• ACTIVITY: Would you repeat every line of the material exactly?

• DATA:
□ □ □

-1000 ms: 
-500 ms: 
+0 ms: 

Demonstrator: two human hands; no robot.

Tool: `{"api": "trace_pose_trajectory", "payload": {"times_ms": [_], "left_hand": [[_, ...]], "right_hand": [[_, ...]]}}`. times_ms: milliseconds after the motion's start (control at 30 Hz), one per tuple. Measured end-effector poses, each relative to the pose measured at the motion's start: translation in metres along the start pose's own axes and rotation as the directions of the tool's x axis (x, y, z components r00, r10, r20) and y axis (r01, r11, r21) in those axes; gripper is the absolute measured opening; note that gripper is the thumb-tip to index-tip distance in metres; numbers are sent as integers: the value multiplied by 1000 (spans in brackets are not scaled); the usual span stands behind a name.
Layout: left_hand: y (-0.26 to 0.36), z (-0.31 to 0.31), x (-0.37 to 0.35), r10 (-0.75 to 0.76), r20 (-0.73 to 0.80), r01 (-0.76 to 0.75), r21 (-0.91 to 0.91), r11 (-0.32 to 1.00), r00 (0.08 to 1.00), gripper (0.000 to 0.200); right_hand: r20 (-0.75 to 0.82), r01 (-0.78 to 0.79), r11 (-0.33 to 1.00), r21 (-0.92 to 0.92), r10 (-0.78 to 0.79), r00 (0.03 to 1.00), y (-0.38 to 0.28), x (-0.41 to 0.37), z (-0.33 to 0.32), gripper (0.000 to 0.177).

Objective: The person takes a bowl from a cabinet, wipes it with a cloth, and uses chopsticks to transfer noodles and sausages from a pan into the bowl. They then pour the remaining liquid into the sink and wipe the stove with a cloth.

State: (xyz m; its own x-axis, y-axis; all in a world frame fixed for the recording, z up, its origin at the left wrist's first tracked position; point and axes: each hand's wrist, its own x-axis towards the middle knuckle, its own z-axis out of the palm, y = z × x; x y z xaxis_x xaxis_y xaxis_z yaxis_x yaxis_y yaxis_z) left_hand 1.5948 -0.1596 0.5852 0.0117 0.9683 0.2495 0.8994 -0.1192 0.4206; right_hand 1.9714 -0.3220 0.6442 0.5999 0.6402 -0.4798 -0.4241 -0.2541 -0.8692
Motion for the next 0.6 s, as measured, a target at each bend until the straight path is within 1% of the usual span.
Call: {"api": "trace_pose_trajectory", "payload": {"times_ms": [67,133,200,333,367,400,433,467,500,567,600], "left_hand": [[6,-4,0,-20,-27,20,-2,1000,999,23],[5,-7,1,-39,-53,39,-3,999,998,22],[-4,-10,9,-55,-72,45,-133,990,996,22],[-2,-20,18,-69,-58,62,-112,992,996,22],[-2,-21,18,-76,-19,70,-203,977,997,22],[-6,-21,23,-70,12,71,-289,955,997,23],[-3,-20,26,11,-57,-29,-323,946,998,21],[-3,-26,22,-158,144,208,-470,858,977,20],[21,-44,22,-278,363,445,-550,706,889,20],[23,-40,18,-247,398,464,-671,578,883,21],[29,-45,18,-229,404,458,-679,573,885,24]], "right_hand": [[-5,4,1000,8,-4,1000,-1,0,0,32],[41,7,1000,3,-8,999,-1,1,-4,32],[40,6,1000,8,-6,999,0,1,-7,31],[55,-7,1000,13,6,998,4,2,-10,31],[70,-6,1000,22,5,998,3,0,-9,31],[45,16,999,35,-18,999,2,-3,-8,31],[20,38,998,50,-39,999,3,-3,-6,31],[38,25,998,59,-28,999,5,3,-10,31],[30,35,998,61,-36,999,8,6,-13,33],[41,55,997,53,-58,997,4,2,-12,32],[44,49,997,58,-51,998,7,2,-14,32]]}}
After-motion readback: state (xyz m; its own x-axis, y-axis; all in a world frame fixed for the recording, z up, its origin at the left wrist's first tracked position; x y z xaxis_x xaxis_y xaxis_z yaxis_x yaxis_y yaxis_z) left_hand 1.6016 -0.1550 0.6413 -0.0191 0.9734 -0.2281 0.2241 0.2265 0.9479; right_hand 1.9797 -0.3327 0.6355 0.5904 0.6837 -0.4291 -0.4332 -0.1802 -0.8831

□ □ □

• RESPONSE:
-1000 ms: 
-500 ms: 
+0 ms: 

Demonstrator: two human hands; no robot.

Tool: `{"api": "trace_pose_trajectory", "payload": {"times_ms": [_], "left_hand": [[_, ...]], "right_hand": [[_, ...]]}}`. times_ms: milliseconds after the motion's start (control at 30 Hz), one per tuple. Measured end-effector poses, each relative to the pose measured at the motion's start: translation in metres along the start pose's own axes and rotation as the directions of the tool's x axis (x, y, z components r00, r10, r20) and y axis (r01, r11, r21) in those axes; gripper is the absolute measured opening; note that gripper is the thumb-tip to index-tip distance in metres; numbers are sent as integers: the value multiplied by 1000 (spans in brackets are not scaled); the usual span stands behind a name.
Layout: left_hand: y (-0.26 to 0.36), z (-0.31 to 0.31), x (-0.37 to 0.35), r10 (-0.75 to 0.76), r20 (-0.73 to 0.80), r01 (-0.76 to 0.75), r21 (-0.91 to 0.91), r11 (-0.32 to 1.00), r00 (0.08 to 1.00), gripper (0.000 to 0.200); right_hand: r20 (-0.75 to 0.82), r01 (-0.78 to 0.79), r11 (-0.33 to 1.00), r21 (-0.92 to 0.92), r10 (-0.78 to 0.79), r00 (0.03 to 1.00), y (-0.38 to 0.28), x (-0.41 to 0.37), z (-0.33 to 0.32), gripper (0.000 to 0.177).

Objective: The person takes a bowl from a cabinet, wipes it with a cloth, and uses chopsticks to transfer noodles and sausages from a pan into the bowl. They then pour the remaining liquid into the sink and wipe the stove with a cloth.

State: (xyz m; its own x-axis, y-axis; all in a world frame fixed for the recording, z up, its origin at the left wrist's first tracked position; point and axes: each hand's wrist, its own x-axis towards the middle knuckle, its own z-axis out of the palm, y = z × x; x y z xaxis_x xaxis_y xaxis_z yaxis_x yaxis_y yaxis_z) left_hand 1.5948 -0.1596 0.5852 0.0117 0.9683 0.2495 0.8994 -0.1192 0.4206; right_hand 1.9714 -0.3220 0.6442 0.5999 0.6402 -0.4798 -0.4241 -0.2541 -0.8692
Motion for the next 0.6 s, as measured, a target at each bend until the straight path is within 1% of the usual span.
Call: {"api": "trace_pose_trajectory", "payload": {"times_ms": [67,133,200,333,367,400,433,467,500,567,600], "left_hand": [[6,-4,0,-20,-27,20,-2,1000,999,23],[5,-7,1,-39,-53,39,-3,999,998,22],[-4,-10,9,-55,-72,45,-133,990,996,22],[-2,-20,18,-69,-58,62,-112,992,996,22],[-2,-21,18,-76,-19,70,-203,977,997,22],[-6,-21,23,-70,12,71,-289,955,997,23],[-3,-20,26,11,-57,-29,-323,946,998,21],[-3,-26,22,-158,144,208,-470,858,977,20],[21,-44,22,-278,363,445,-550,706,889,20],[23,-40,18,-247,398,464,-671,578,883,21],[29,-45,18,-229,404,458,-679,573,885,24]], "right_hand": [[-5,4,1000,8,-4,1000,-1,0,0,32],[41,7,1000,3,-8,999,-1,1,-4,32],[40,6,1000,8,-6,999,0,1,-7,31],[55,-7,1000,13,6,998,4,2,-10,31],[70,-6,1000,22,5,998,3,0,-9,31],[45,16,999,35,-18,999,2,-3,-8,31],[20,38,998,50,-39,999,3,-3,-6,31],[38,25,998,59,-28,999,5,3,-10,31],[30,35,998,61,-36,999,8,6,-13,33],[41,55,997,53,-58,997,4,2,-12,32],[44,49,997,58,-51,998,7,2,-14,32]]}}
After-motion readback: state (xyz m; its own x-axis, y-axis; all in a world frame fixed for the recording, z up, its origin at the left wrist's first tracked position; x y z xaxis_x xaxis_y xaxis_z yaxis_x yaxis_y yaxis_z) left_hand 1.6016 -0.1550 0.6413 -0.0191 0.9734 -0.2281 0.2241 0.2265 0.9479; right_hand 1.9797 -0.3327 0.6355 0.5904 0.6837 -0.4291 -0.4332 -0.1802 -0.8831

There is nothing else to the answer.